The zone encompassing Idlib is the last one to go into effect, and its implementation has been held up by fierce opposition from HTS.
On Saturday, the group warned “treacherous factions that stand by the side of the Russian occupier” should only enter the area if they want “their mothers to be bereaved, their children to be orphaned, their wives to be widowed”.
‘Tomorrow Afrin’
Turkey earlier this year wrapped up its half year Euphrates Shield operation against extremists and Kurdish militia in Aleppo province that involved both the Turkish army and Syrian rebels.
The Hurriyet daily said the pro-Ankara forces involved in this operation, which Turkey calls the Free Syrian Army (FSA), would be the same as in Euphrates Shield.
“Since summer, Turkey has been reorganising those rebels and pulling them into a new politico-military structure that is supposed to be more cohesive,” said Aron Lund, fellow with The Century Foundation think tank.

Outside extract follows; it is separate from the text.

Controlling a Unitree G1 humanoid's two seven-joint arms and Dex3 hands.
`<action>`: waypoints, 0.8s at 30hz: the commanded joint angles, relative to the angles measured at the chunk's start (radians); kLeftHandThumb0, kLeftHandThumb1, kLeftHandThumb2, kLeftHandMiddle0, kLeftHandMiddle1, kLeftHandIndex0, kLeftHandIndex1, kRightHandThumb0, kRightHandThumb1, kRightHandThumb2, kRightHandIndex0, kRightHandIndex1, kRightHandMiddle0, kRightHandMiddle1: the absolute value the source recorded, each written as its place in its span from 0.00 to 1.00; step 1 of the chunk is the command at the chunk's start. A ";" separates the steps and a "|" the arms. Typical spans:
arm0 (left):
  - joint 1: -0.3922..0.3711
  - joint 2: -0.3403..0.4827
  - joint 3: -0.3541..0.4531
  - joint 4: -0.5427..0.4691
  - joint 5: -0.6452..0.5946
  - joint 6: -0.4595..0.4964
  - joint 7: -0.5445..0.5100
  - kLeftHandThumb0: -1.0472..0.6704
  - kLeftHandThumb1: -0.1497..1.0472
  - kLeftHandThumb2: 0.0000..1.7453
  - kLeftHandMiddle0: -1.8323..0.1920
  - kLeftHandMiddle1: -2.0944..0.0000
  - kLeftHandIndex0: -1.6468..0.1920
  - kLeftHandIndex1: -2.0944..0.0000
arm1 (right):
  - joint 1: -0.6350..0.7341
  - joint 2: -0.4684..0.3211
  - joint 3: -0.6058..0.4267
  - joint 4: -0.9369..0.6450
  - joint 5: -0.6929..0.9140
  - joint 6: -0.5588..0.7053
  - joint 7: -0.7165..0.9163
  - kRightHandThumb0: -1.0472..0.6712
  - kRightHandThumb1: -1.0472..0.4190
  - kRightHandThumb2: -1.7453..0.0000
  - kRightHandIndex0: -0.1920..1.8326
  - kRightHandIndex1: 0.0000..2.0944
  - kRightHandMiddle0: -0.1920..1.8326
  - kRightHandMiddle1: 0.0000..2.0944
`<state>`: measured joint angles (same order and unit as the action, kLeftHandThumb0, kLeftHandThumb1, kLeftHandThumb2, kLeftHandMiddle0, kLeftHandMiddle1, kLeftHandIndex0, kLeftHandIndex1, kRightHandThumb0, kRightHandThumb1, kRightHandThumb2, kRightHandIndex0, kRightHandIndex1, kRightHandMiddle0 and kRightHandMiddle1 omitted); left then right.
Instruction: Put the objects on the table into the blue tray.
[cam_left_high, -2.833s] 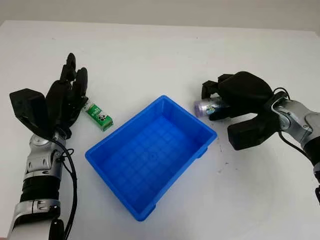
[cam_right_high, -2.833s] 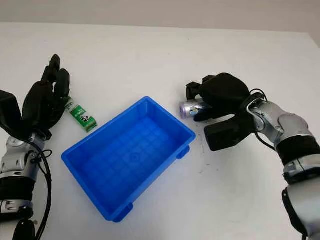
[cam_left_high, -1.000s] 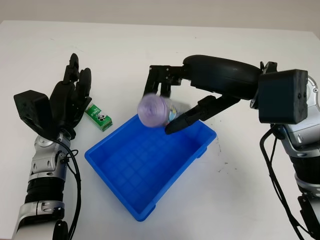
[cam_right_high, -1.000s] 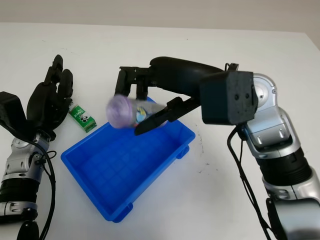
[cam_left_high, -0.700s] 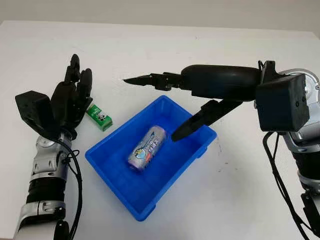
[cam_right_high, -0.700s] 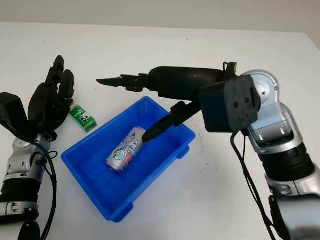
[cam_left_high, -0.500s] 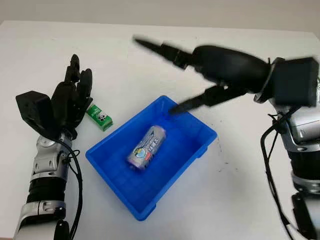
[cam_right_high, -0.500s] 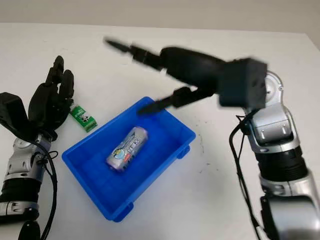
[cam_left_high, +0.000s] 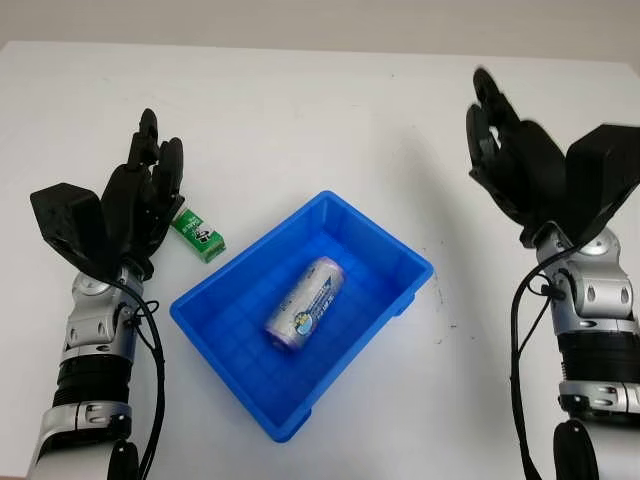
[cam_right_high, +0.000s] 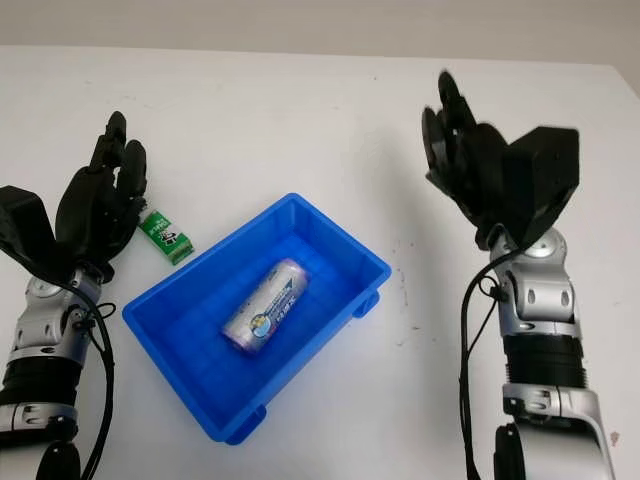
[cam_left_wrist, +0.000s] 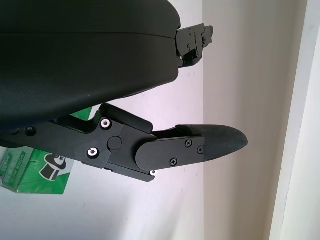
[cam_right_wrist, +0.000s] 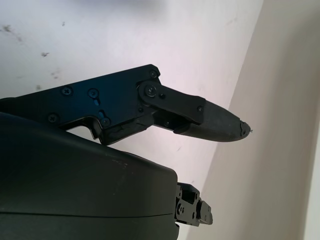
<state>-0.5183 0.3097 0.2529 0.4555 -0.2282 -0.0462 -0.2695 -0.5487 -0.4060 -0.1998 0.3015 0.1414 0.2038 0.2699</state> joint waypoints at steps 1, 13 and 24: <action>-0.007 0.009 0.009 0.006 -0.013 -0.012 -0.017 0.19 1.00 0.29 1.00 1.00 1.00 1.00 | 0.028 0.015 -0.011 -0.004 0.006 -0.022 -0.009 0.23 0.00 0.56 0.00 0.00 0.00 0.00; -0.118 0.351 -0.048 -0.031 0.088 -0.052 -0.320 0.18 0.98 0.06 0.98 0.98 0.97 0.98 | 0.070 0.037 -0.011 -0.062 0.010 0.018 -0.053 0.23 0.00 0.53 0.00 0.00 0.00 0.00; -0.315 0.646 -0.264 -0.064 0.411 -0.115 -0.520 0.31 0.79 0.02 0.93 0.97 0.92 0.97 | 0.059 0.046 -0.021 -0.070 0.047 0.056 -0.055 0.23 0.00 0.54 0.00 0.00 0.00 0.00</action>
<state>-0.8059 0.9276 0.0148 0.4065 0.1568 -0.1439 -0.7807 -0.4841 -0.3605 -0.2140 0.2466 0.1842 0.2546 0.2171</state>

Turkey is working in cooperation with Russia even though they have been at loggerheads throughout the over six-year Syrian civil war that has killed an estimated 330,000 people since 2011.
Moscow has backed the regime — tipping the balance in the conflict with a military intervention from 2015. But Ankara supported the rebels seeking to oust President Bashar Assad.
The Syrian Observatory for Human Rights reported that warplanes carried out strikes on a market in the town of Maaret Al Numan in southern Idlib, killing at least eight people, among them two children at least. But it was not clear where they were from.
Turkey has also long warned it could also move against the People’s Protection Units (YPG) Kurdish militia who control Afrin to the east and which Ankara considers a terror group.
In a warning to the YPG, Erdogan said in a speech to his ruling party on Sunday that Turkey would “destroy” any “terror corridor” stretching to the Mediterranean.
He said Turkey would not tolerate the existence of a “new Kobane”, referring to the Syrian town that was captured by extremists in 2014 but then retaken by the YPG in 2015, and has since become a hub for the group.
“We do not want to experience a new Kobane and we will not see this,” he said.
“Today Idlib, tomorrow Afrin,” said the headline in the Yeni Safak daily.